Work to be completed:
Each record below should be written out again exactly.

*** Begin section ***

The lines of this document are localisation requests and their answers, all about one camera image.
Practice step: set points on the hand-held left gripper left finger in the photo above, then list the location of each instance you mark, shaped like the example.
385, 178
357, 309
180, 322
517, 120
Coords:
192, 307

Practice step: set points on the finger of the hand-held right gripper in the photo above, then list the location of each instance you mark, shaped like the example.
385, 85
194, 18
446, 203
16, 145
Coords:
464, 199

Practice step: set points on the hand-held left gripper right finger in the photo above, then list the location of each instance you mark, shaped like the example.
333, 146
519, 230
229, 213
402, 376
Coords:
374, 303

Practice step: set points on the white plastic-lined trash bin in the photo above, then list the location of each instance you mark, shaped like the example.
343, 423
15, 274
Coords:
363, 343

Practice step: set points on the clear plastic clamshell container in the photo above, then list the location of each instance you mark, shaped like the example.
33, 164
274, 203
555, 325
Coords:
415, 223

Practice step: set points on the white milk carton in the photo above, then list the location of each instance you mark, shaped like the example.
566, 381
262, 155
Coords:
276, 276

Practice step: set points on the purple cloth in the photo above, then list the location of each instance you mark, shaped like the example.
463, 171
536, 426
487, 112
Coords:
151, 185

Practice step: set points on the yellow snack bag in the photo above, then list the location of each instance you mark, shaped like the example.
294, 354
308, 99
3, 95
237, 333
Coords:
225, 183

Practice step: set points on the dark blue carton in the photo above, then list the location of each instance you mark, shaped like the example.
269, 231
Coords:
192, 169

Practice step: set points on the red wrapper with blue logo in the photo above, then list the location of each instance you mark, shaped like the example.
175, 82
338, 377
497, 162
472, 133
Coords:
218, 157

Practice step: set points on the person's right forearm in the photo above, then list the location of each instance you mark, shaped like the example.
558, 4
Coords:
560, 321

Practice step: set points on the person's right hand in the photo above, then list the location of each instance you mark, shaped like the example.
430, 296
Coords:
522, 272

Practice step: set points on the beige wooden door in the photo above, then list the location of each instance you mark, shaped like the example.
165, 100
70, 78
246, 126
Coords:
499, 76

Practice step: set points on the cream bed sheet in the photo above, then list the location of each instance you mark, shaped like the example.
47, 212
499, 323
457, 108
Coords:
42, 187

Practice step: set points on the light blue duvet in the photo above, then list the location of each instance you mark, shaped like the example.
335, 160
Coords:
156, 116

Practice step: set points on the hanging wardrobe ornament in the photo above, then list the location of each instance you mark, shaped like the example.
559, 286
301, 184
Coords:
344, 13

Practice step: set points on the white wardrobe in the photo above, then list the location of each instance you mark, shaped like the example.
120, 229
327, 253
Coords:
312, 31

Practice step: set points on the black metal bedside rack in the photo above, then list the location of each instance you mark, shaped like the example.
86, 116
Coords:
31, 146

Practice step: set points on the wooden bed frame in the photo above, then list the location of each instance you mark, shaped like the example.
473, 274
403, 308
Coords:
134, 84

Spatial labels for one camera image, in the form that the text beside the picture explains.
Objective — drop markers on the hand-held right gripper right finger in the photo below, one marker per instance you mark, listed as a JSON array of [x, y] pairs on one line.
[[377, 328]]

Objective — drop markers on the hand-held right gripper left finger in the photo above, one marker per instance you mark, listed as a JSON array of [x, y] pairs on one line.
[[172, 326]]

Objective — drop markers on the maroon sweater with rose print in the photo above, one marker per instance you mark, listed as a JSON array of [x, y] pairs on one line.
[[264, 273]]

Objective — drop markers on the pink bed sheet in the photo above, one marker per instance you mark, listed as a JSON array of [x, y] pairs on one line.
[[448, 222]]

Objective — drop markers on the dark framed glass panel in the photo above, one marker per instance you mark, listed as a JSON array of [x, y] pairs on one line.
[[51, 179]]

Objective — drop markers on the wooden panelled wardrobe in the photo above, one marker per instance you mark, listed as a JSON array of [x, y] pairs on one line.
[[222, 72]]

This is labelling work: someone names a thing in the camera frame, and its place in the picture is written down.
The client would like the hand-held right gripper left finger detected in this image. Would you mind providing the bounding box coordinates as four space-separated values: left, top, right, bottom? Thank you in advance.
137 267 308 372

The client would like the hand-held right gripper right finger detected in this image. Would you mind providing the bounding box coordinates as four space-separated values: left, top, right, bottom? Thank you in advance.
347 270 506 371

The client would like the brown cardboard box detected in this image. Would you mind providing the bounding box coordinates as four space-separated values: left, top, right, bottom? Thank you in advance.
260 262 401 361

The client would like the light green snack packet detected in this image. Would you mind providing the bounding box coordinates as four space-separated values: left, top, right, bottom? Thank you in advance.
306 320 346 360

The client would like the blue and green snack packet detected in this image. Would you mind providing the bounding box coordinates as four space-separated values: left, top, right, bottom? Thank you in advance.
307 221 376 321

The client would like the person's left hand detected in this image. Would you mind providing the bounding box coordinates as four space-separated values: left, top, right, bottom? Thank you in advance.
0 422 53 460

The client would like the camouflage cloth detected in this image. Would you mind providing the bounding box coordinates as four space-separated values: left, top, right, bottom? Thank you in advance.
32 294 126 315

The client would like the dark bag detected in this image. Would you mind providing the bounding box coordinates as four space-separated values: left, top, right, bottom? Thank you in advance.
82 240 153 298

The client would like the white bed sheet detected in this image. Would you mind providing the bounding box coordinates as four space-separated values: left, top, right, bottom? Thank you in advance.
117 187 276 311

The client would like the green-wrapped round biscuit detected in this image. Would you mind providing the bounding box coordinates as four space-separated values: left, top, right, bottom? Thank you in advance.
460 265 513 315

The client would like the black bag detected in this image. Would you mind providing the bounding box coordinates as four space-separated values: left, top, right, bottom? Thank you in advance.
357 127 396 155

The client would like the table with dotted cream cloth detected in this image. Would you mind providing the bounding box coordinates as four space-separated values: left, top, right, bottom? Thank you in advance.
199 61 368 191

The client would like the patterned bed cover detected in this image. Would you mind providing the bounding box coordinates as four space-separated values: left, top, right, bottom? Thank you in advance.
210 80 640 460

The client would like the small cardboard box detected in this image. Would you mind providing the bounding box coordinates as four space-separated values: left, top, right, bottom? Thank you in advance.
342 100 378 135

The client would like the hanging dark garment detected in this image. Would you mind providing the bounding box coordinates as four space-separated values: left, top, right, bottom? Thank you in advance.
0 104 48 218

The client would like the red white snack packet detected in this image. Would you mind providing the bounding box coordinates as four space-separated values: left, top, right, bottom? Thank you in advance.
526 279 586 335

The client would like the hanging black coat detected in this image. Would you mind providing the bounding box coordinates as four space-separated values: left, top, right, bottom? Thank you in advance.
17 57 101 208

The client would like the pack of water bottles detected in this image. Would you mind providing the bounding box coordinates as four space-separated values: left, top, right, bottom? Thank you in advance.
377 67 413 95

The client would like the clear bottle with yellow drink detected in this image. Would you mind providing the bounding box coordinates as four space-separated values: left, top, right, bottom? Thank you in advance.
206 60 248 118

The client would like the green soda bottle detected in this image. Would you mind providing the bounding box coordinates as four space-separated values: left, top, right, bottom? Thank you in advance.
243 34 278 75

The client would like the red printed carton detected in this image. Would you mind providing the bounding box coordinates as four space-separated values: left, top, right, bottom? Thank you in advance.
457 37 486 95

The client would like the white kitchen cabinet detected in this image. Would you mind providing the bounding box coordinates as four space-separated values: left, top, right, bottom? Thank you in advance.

*** End section ***

Solution to the exercise:
The lines of this document are localisation requests and their answers, all about one camera image.
Practice step: set points on the hand-held left gripper left finger in the photo above, then list the location of each instance you mark, shaped like the example.
385, 178
357, 309
180, 322
517, 120
Coords:
192, 307

Practice step: set points on the finger of the hand-held right gripper in the photo above, then list the location of each instance you mark, shaped like the example.
385, 85
194, 18
446, 203
16, 145
Coords:
464, 199

Practice step: set points on the hand-held left gripper right finger in the photo above, then list the location of each instance you mark, shaped like the example.
333, 146
519, 230
229, 213
402, 376
Coords:
374, 303

Practice step: set points on the white plastic-lined trash bin in the photo above, then list the location of each instance you mark, shaped like the example.
343, 423
15, 274
Coords:
363, 343

Practice step: set points on the clear plastic clamshell container in the photo above, then list the location of each instance you mark, shaped like the example.
33, 164
274, 203
555, 325
Coords:
415, 223

Practice step: set points on the white milk carton in the photo above, then list the location of each instance you mark, shaped like the example.
566, 381
262, 155
Coords:
276, 276

Practice step: set points on the purple cloth in the photo above, then list the location of each instance you mark, shaped like the example.
463, 171
536, 426
487, 112
Coords:
151, 185

Practice step: set points on the yellow snack bag in the photo above, then list the location of each instance you mark, shaped like the example.
294, 354
308, 99
3, 95
237, 333
Coords:
225, 183

Practice step: set points on the dark blue carton in the photo above, then list the location of each instance you mark, shaped like the example.
269, 231
Coords:
192, 169

Practice step: set points on the red wrapper with blue logo in the photo above, then list the location of each instance you mark, shaped like the example.
175, 82
338, 377
497, 162
472, 133
Coords:
218, 157

Practice step: set points on the person's right forearm in the photo above, then list the location of each instance you mark, shaped like the example.
558, 4
Coords:
560, 321

Practice step: set points on the person's right hand in the photo above, then list the location of each instance you mark, shaped like the example.
430, 296
Coords:
522, 272

Practice step: set points on the beige wooden door in the photo above, then list the location of each instance you mark, shaped like the example.
165, 100
70, 78
246, 126
Coords:
499, 76

Practice step: set points on the cream bed sheet in the photo above, then list the location of each instance you mark, shaped like the example.
47, 212
499, 323
457, 108
Coords:
42, 187

Practice step: set points on the light blue duvet in the photo above, then list the location of each instance you mark, shaped like the example.
335, 160
Coords:
156, 116

Practice step: set points on the hanging wardrobe ornament in the photo above, then list the location of each instance you mark, shaped like the example.
559, 286
301, 184
Coords:
344, 13

Practice step: set points on the white wardrobe in the photo above, then list the location of each instance you mark, shaped like the example.
120, 229
327, 253
Coords:
312, 31

Practice step: set points on the black metal bedside rack in the photo above, then list the location of each instance you mark, shaped like the example.
86, 116
Coords:
31, 146

Practice step: set points on the wooden bed frame in the photo above, then list the location of each instance you mark, shaped like the example.
473, 274
403, 308
Coords:
134, 84

Spatial labels for one camera image, in the form that the text beside the picture explains.
Objective — drop markers on the hand-held right gripper right finger in the photo below, one marker per instance you mark, listed as a JSON array of [x, y] pairs on one line.
[[377, 328]]

Objective — drop markers on the hand-held right gripper left finger in the photo above, one marker per instance you mark, listed as a JSON array of [x, y] pairs on one line.
[[172, 326]]

Objective — drop markers on the maroon sweater with rose print in the photo above, one marker per instance you mark, listed as a JSON array of [x, y] pairs on one line.
[[264, 273]]

Objective — drop markers on the pink bed sheet in the photo above, one marker per instance you mark, listed as a JSON array of [x, y] pairs on one line.
[[448, 222]]

Objective — drop markers on the dark framed glass panel in the photo above, one marker per instance you mark, listed as a JSON array of [x, y] pairs on one line.
[[51, 179]]

Objective — drop markers on the wooden panelled wardrobe in the photo above, one marker per instance you mark, listed as a JSON array of [x, y] pairs on one line.
[[222, 72]]

This is labelling work: someone names a thing in the camera frame, and its place in the picture is written down.
The client would like the hand-held right gripper left finger detected in this image. Would you mind providing the bounding box coordinates as four space-separated values: left, top, right, bottom? Thank you in advance.
137 267 308 372

The client would like the hand-held right gripper right finger detected in this image. Would you mind providing the bounding box coordinates as four space-separated values: left, top, right, bottom? Thank you in advance.
347 270 506 371

The client would like the brown cardboard box detected in this image. Would you mind providing the bounding box coordinates as four space-separated values: left, top, right, bottom? Thank you in advance.
260 262 401 361

The client would like the light green snack packet detected in this image. Would you mind providing the bounding box coordinates as four space-separated values: left, top, right, bottom? Thank you in advance.
306 320 346 360

The client would like the blue and green snack packet detected in this image. Would you mind providing the bounding box coordinates as four space-separated values: left, top, right, bottom? Thank you in advance.
307 221 376 321

The client would like the person's left hand detected in this image. Would you mind providing the bounding box coordinates as four space-separated values: left, top, right, bottom? Thank you in advance.
0 422 53 460

The client would like the camouflage cloth detected in this image. Would you mind providing the bounding box coordinates as four space-separated values: left, top, right, bottom? Thank you in advance.
32 294 126 315

The client would like the dark bag detected in this image. Would you mind providing the bounding box coordinates as four space-separated values: left, top, right, bottom? Thank you in advance.
82 240 153 298

The client would like the white bed sheet detected in this image. Would you mind providing the bounding box coordinates as four space-separated values: left, top, right, bottom? Thank you in advance.
117 187 276 311

The client would like the green-wrapped round biscuit detected in this image. Would you mind providing the bounding box coordinates as four space-separated values: left, top, right, bottom? Thank you in advance.
460 265 513 315

The client would like the black bag detected in this image. Would you mind providing the bounding box coordinates as four space-separated values: left, top, right, bottom? Thank you in advance.
357 127 396 155

The client would like the table with dotted cream cloth detected in this image. Would you mind providing the bounding box coordinates as four space-separated values: left, top, right, bottom? Thank you in advance.
199 61 368 191

The client would like the patterned bed cover detected in this image. Would you mind providing the bounding box coordinates as four space-separated values: left, top, right, bottom? Thank you in advance.
210 80 640 460

The client would like the small cardboard box detected in this image. Would you mind providing the bounding box coordinates as four space-separated values: left, top, right, bottom? Thank you in advance.
342 100 378 135

The client would like the hanging dark garment detected in this image. Would you mind providing the bounding box coordinates as four space-separated values: left, top, right, bottom? Thank you in advance.
0 104 48 218

The client would like the red white snack packet detected in this image. Would you mind providing the bounding box coordinates as four space-separated values: left, top, right, bottom? Thank you in advance.
526 279 586 335

The client would like the hanging black coat detected in this image. Would you mind providing the bounding box coordinates as four space-separated values: left, top, right, bottom? Thank you in advance.
17 57 101 208

The client would like the pack of water bottles detected in this image. Would you mind providing the bounding box coordinates as four space-separated values: left, top, right, bottom? Thank you in advance.
377 67 413 95

The client would like the clear bottle with yellow drink detected in this image. Would you mind providing the bounding box coordinates as four space-separated values: left, top, right, bottom? Thank you in advance.
206 60 248 118

The client would like the green soda bottle detected in this image. Would you mind providing the bounding box coordinates as four space-separated values: left, top, right, bottom? Thank you in advance.
243 34 278 75

The client would like the red printed carton detected in this image. Would you mind providing the bounding box coordinates as four space-separated values: left, top, right, bottom? Thank you in advance.
457 37 486 95

The client would like the white kitchen cabinet detected in this image. Would you mind providing the bounding box coordinates as four space-separated values: left, top, right, bottom? Thank you in advance.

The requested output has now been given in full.